The familiar story of the rise of multinational corporations focuses on the usual suspects: longstanding powerhouses, mostly based in the United States and Western Europe, like Walmart, IBM, General Electric, Exxon, BP and Volkswagen. Japan’s massive post-WWII investment in modernization allowed it to become a leader in the automobile and electronics industries.
In the last twenty years, that story–and the multinational map of corporate power, as it were–has undergone a fundamental shift: away from established companies in the developed world and toward ambitious upstarts in the developing world. In their book Emerging Markets Rule: Growth Strategies of the New Global Giants, Wharton management professor Mauro Guillén and co-author Esteban García-Canal shine needed light on this new twist in the story, one that has been largely underreported in the mainstream press.
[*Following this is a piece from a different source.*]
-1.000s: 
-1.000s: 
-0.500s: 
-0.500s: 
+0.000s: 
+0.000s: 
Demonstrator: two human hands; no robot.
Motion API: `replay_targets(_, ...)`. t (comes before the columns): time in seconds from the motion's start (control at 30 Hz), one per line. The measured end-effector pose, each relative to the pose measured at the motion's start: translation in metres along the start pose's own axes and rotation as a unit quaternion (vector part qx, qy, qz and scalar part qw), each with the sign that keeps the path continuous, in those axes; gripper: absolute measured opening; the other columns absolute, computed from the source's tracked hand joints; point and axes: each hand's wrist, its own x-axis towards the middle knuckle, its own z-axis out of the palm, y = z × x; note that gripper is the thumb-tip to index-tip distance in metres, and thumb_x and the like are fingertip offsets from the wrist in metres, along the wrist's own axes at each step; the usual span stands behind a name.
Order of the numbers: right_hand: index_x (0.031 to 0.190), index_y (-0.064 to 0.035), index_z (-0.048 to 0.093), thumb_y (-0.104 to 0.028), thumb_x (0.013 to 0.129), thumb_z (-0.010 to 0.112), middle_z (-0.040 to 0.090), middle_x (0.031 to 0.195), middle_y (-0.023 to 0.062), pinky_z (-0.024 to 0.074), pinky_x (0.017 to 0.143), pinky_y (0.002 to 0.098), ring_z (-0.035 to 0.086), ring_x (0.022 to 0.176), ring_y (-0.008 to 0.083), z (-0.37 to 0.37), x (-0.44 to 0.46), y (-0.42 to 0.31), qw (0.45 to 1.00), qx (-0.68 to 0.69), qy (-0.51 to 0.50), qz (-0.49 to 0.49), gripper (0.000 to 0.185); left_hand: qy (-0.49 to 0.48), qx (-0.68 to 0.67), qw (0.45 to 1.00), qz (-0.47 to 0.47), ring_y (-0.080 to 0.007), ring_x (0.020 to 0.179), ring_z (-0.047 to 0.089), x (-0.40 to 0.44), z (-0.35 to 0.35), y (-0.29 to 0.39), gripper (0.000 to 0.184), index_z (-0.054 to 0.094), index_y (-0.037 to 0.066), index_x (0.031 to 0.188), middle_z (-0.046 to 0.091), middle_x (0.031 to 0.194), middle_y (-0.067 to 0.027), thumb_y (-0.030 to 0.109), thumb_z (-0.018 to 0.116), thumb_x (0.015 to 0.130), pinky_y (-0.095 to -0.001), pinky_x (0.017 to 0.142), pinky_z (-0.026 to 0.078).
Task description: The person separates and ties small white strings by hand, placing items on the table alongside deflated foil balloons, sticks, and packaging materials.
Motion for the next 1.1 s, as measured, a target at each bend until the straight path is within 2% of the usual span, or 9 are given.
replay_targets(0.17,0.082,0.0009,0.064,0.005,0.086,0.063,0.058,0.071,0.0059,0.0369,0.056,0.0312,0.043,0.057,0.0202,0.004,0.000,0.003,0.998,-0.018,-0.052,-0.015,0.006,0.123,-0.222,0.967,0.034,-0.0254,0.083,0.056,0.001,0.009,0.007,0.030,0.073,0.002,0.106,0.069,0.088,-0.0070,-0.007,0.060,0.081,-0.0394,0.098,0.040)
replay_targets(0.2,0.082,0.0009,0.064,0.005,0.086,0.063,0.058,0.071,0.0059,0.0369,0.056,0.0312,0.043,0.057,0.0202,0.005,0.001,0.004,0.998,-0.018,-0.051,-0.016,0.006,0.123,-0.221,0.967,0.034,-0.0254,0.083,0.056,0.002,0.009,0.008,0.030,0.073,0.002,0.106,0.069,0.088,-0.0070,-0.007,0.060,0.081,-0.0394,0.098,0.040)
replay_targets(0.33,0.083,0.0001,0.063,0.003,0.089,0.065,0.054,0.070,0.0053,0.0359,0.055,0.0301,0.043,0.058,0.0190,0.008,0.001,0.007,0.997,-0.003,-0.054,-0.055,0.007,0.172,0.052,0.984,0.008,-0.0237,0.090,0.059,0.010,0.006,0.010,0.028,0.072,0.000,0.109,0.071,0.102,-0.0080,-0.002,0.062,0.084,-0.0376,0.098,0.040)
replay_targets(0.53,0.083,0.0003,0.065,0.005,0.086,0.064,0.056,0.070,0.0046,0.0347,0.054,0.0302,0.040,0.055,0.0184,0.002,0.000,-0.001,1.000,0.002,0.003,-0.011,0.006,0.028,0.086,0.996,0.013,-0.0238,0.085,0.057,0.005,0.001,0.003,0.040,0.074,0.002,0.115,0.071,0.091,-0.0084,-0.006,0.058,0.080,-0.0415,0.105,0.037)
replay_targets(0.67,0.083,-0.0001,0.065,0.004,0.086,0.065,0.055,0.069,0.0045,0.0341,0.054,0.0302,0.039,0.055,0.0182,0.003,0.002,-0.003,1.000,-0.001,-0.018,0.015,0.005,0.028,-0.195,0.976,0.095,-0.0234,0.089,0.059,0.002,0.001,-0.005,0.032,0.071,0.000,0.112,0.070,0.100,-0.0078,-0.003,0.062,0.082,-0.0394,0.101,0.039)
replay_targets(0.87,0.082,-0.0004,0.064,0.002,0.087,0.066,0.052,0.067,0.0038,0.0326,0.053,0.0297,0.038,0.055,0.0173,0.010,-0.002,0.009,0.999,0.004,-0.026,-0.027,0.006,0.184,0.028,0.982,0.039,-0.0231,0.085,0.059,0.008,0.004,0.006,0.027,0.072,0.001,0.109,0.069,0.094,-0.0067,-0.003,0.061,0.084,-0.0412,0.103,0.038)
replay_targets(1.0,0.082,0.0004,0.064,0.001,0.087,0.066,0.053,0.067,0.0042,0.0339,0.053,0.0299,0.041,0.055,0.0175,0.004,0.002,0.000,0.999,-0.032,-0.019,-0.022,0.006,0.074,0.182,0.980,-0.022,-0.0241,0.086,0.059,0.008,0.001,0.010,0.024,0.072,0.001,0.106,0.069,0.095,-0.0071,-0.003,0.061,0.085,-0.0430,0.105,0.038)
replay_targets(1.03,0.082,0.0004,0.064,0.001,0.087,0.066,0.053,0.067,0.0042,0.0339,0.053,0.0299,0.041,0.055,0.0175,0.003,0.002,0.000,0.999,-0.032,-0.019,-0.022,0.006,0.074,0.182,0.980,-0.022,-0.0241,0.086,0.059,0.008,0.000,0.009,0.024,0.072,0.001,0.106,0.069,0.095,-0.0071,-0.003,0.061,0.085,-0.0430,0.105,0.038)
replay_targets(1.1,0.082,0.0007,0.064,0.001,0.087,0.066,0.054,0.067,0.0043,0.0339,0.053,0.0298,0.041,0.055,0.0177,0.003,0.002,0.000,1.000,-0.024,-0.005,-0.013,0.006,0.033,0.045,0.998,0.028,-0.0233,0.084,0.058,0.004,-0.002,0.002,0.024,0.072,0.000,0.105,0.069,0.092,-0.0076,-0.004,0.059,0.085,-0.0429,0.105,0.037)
When Forbes first published its Global 2000 list in 2003, the United States, Japan and the United Kingdom dominated. By 2012, emerging markets had broken that stronghold in a big way, in many cases leapfrogging established players like AT&T, Gulfstream and Sara Lee. Emerging market multinationals (EMMs) are now at the top of markets as varied as household appliances, ready-mix concrete, seamless tubes for oil drilling, regional jets, meat, bread and candy. Yet recognition of this trend has been spotty at best. In 2010, for example, the Chinese battery and electric automaker BYD topped Bloomberg Businessweek‘s Tech 100 list. Warren Buffett was so impressed he took a 10% stake in the company. Yet a March 2012 search of the previous year turned up only one mention in the New York Times, while the 98th-ranked firm, California-based VMWare, showed 1,100 results for the same period.